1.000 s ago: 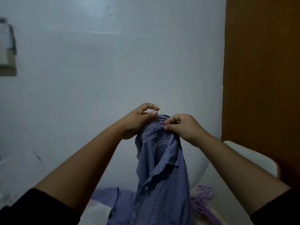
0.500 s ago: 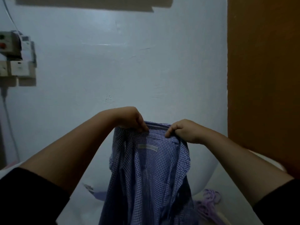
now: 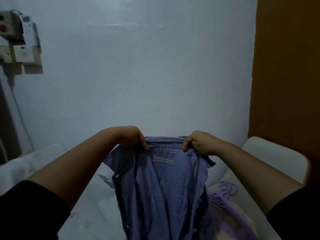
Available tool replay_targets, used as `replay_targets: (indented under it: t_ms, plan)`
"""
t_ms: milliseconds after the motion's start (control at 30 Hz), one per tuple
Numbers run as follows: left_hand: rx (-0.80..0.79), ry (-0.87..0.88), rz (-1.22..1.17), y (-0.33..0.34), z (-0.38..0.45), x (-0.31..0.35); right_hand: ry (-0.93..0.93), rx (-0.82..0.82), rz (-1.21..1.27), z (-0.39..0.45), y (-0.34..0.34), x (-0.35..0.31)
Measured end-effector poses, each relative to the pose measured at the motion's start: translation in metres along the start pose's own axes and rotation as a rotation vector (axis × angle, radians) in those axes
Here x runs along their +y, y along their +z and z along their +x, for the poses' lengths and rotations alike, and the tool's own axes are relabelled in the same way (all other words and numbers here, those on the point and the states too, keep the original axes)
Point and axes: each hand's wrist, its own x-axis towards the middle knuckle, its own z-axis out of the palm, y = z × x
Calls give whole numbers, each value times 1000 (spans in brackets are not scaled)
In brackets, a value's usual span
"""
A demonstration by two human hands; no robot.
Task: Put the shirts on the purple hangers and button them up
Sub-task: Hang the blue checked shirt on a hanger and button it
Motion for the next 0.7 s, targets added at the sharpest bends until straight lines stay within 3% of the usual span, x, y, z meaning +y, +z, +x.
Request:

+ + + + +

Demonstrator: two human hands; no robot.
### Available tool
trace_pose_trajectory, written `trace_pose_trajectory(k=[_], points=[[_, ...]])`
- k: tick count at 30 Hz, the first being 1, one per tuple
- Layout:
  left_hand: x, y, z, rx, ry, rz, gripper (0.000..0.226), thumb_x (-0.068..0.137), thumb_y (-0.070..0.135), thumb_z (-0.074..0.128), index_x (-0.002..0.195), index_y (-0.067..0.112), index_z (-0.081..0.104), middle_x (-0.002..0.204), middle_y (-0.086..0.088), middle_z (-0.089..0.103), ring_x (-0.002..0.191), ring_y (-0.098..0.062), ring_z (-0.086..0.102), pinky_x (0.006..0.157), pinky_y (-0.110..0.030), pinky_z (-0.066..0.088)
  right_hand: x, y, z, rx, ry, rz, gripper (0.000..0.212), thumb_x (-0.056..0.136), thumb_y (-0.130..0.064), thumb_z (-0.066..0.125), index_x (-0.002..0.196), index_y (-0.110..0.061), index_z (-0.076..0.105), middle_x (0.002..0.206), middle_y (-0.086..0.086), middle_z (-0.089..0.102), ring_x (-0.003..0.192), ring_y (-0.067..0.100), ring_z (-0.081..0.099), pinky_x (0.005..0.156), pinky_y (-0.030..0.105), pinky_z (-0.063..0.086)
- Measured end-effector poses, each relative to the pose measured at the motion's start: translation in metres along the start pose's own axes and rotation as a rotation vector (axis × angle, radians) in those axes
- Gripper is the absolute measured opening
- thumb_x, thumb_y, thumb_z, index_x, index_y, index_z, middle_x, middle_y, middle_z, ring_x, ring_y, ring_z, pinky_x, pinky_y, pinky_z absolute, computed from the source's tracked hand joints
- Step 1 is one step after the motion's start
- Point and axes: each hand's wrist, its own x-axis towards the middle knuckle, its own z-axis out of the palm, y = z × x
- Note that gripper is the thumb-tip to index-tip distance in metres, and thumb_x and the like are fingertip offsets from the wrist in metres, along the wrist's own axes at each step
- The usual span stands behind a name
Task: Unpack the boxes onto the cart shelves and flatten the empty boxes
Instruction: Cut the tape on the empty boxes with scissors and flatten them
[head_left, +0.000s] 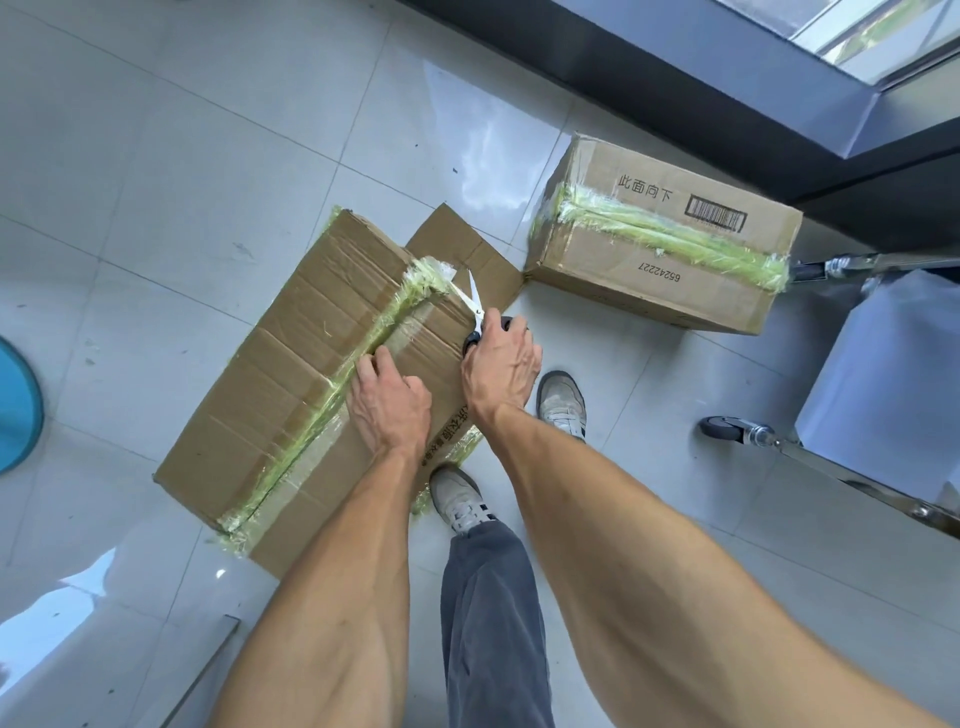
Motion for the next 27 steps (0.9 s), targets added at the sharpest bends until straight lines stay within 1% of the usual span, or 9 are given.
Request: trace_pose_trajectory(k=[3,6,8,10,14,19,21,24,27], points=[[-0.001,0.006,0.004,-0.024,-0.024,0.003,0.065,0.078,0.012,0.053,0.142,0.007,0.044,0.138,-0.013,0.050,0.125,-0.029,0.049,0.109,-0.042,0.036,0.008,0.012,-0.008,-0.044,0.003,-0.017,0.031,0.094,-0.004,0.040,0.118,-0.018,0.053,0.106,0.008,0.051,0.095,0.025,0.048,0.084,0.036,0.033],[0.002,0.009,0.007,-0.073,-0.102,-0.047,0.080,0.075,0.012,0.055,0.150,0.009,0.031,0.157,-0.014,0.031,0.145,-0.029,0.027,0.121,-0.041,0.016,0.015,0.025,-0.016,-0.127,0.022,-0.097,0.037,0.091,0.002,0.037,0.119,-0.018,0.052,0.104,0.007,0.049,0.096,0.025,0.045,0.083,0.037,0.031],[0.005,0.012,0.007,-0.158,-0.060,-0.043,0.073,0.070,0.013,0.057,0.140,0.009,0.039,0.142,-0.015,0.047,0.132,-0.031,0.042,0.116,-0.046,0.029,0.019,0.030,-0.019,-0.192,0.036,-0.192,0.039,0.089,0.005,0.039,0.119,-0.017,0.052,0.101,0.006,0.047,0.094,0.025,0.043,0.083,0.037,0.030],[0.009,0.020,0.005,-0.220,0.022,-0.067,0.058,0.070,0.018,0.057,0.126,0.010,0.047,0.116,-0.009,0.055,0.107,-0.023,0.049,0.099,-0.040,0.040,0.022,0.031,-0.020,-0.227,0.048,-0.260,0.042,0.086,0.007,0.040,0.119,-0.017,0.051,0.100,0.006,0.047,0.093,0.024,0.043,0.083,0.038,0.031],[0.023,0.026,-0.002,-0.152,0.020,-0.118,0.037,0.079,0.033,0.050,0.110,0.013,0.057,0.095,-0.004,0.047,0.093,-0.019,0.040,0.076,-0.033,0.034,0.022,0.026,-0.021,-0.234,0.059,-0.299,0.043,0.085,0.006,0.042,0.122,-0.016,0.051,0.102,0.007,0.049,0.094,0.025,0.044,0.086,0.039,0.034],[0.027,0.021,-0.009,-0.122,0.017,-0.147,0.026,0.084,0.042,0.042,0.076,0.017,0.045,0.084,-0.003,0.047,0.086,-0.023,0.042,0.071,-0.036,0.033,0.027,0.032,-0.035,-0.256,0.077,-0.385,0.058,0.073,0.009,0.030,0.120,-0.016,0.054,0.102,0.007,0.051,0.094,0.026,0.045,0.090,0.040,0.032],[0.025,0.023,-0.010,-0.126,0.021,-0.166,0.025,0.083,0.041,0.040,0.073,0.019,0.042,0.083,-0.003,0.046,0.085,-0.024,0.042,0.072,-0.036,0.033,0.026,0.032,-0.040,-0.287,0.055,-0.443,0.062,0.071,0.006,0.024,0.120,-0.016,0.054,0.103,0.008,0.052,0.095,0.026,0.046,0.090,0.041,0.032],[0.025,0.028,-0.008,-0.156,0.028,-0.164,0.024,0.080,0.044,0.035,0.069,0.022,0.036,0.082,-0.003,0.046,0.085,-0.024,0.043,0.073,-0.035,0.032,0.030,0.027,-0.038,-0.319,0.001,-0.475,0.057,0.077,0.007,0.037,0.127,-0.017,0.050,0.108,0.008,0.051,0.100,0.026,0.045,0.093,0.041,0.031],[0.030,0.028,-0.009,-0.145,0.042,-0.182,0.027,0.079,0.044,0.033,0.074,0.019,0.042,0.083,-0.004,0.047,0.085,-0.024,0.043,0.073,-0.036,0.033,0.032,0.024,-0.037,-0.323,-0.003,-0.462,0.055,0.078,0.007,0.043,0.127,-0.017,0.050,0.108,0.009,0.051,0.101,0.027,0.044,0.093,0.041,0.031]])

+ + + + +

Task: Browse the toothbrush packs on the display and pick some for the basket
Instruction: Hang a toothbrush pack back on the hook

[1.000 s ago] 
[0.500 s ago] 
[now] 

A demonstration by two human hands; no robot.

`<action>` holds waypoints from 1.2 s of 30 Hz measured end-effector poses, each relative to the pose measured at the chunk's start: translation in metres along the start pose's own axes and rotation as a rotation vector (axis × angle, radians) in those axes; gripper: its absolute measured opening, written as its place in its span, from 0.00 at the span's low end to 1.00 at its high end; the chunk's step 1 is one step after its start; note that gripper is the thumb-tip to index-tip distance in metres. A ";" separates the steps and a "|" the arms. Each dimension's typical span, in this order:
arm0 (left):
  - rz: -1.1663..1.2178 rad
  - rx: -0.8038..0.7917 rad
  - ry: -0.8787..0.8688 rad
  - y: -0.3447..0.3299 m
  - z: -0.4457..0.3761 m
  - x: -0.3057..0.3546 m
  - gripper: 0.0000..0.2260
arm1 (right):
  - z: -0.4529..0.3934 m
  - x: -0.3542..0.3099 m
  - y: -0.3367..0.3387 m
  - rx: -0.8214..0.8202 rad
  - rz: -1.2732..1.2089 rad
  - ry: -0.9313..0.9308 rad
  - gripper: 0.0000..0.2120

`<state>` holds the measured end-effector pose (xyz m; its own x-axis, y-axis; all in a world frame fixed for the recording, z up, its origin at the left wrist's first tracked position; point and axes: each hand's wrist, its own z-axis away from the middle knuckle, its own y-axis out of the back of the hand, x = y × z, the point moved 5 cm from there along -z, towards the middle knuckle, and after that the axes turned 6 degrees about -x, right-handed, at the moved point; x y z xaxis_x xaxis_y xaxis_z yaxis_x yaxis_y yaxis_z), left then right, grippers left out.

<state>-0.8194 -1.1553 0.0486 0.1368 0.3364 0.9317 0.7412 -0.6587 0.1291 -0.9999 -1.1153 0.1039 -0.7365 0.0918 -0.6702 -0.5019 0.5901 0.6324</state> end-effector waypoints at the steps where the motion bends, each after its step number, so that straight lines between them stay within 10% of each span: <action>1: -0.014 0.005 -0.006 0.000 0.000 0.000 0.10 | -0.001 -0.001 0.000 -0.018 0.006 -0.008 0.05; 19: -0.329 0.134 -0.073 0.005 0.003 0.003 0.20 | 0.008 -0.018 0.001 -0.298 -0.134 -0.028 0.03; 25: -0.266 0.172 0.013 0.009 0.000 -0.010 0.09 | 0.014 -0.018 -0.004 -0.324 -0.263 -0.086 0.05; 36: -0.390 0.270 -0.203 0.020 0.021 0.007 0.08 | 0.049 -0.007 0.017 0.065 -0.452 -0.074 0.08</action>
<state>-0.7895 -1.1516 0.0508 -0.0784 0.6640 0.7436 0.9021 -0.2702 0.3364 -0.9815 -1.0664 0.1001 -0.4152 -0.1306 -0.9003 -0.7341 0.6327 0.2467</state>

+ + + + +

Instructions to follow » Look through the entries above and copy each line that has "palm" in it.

Task solution »
Point and axes: each hand's wrist, its own x-axis towards the middle knuckle, its own z-axis out of the palm, y = z × x
- Point and axes: each hand's wrist, its own x-axis towards the middle knuckle, its own z-axis out of the palm, y = z × x

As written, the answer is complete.